In 2014, Lewis had outstanding arrest warrants. In mid-October of that year, officers 

with the Memphis Police Department received a call reporting that Lewis was at an apartment in 

the Ridgecrest Apartments complex. The officers visited the apartment, where Kenya Baskin, 

Lewis’s girlfriend and the leaseholder of the apartment, answered the door. Baskin told the 

officers that she was Lewis’s girlfriend and that Lewis was not in the apartment. After receiving 

Baskin’s consent to look around the apartment, officers entered a bedroom and saw Lewis 

exiting through a window. The officers chased Lewis on foot, but were unable to apprehend 

him. 

On October 27, 2014, the police received a call reporting shots fired at the same 

apartment complex. The caller did not identify any particular persons as involved in the 

shooting. However, by their admission at trial, officers involved with the search for Lewis 

recognized the address reported in the call and responded with the aim of apprehending him. 

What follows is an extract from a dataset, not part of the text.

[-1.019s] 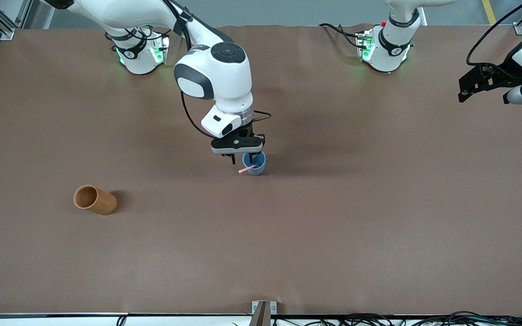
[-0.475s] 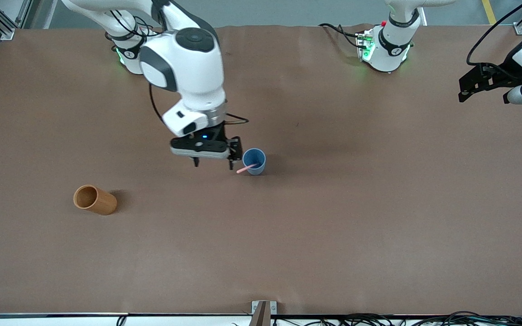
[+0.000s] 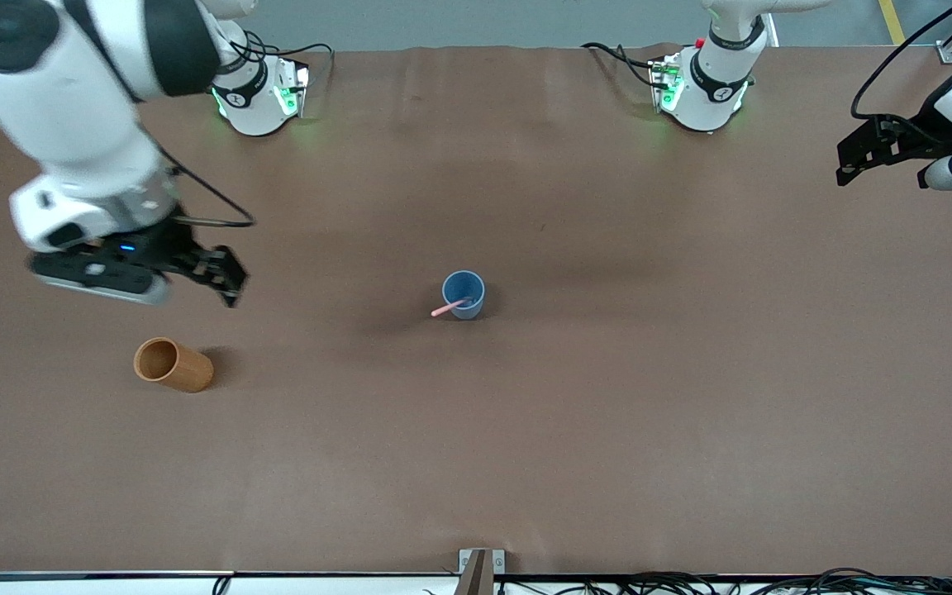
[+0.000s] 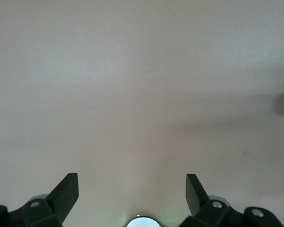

After arriving at the address, the officers surrounded the apartment building and questioned 

witnesses standing outside. The witnesses reported seeing two males with guns fleeing from the 

scene of the shooting into Baskin’s apartment. After officers showed witnesses a police 

photograph of Lewis from a county warrant website, a witness confirmed that Lewis was one of 

the two individuals that he or she had seen running into the apartment.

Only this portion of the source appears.